Aşağıdaki birkaç satırda size Einstürzende Neubauten’den bahsedeceğim. Evet, sadece bahsedeceğim. Sevenlerine yeni bir şey vaat etmeyen yazımız; EN sevmeyenlerin umrunda bile olmamayı, EN ile ilgili hiçbir fikri olmayanları ise ağızlarının kenarından ters dönmüş bir soru işareti formunda sarkan birçok e harfiyle başbaşa bırakmayı arzulamaktadır.
Not: Yazar, Einstürzende Neubauten’i, grubun ismini hiçbir yere bakmadan aklından yazacak kadar sevmektedir. Ne daha fazla, ne daha az. Tamı tamına o kadar.
Bir diğer not: Yazının başlığı “Die Befindlichkeit des Landes” adlı şarkıda geçen sözlerden alıntıdır.
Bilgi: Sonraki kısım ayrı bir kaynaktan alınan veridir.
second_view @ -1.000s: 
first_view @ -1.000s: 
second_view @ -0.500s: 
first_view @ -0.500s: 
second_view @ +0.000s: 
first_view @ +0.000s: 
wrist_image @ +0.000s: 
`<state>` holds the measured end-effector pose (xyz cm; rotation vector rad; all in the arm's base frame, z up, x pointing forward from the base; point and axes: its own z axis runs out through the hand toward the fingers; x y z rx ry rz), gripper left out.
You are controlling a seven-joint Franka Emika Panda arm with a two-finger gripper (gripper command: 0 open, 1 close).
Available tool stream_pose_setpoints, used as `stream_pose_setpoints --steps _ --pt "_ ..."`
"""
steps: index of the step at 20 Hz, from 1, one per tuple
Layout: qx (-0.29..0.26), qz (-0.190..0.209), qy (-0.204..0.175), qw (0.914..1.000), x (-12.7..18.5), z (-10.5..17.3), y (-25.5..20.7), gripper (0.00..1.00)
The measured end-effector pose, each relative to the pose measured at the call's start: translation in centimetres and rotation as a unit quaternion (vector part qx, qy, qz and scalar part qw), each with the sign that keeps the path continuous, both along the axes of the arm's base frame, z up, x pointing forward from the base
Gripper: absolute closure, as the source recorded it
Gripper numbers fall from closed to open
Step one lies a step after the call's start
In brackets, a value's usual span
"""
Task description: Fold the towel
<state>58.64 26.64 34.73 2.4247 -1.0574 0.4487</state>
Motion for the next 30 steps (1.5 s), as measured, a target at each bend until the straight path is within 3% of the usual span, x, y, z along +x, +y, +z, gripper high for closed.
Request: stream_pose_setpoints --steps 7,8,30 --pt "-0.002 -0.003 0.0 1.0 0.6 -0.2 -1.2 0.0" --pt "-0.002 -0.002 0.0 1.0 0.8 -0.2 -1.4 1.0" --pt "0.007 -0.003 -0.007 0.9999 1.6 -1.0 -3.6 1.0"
Aslında orijinali ve daha güzeli “mela mela mela mela malancholia. melancholia mon cher!” şeklindedir. Şimdiden söyleyeyim; yazı melankoliyle başlar ve bahçede biter. Tabii ki gerçekte melankoliyle de bahçelerle de ilgimiz bulunmamaktadır…
Mevzu bu dünyaya acayip sesler/sözler getirmeye yeminli bu gruptan açılınca, adettendir; söze isminin anlamını açıklamakla başlanır. Biz de öyle yapalım; Einstürzende Neubauten, “yeni binaları yıkmak” anlamına geliyor. Anlam böyle gelince de benim çağrışımlarla ateşlenen aklım taa lise yıllarında okuyup nedense unutamadığı bir dörtlüğe kadar gidiyor. Ezberimdeki haliyle şöyle:
“Bir şeyler yapıldığını görelim artık/korkunç kanlı suçlar işlensin/bıktık bu besili iyilikten/her şeyi yıkıp tüketen törelerden” – Heinrich Heine
Almanlardaki bu yıkıcılığa övgüyü ne yapmalı? Bence böylelerini öpüp de başımıza koymalı. Böyleleri derken misal Nietzsche, misal Heidegger… Örnekleri çoğaltırız da burada bir duralım. Derler ki EN, felsefesini Heidegger’in yapı ve yıkım kavramlarından yola çıkarak oluşturmuş. Peki bu yıkıcı abiler ne yapıyor? Nedir olayları yani, yıkım dedikleri “şey”, müziklerinde ve sahne performanslarında ne yana düşüyor? Şu yana; haklarında okuduğum bir yazıda deniyordu ki, Madonna nasıl her şarkıda kıyafet ve koreografi değiştiriyorsa, Blixa Bargeld ve tayfası da neredeyse her şarkıda enstrüman değiştiriyor. Enstrüman deyip de geçemeyiz çünkü bunlar metal ve plastik borular, demir levhalar, hava kompresörlerinden ağır sanayi hamlelerine kadar uzanıyor… Bir EN şarkısı dinlediğinizde kulağınızdan beyin kıvrımlarınıza, oradan merdivenlerle rüyalarınıza ne gibi öte dünya seslerinin ineceğini bilemezsiniz. (Blixa’nın çığlıklarına sonra değineceğiz. Nick’in de bu konuda söyleyecekleri var zira). Bir daha aç parantez, böyle gürülgürülgürültülü bir grubun “silence is sexy” diye bir albüme sahip olmaları da ilginç ve (kalıp) yıkıcıdır bir bakıma. Bu kez parantez içinde aç parantez, (yazara konulan teşhis: çene düşüklüğü), silence is sexy albümünde bir şarkı vardır (ich bin’s), o şarkıda da şöylesi bir söz: ich bin leer, ich bin nichts (ben boş değilim, ben bir hiçim). Şimdi kapatın bütün parantezleri…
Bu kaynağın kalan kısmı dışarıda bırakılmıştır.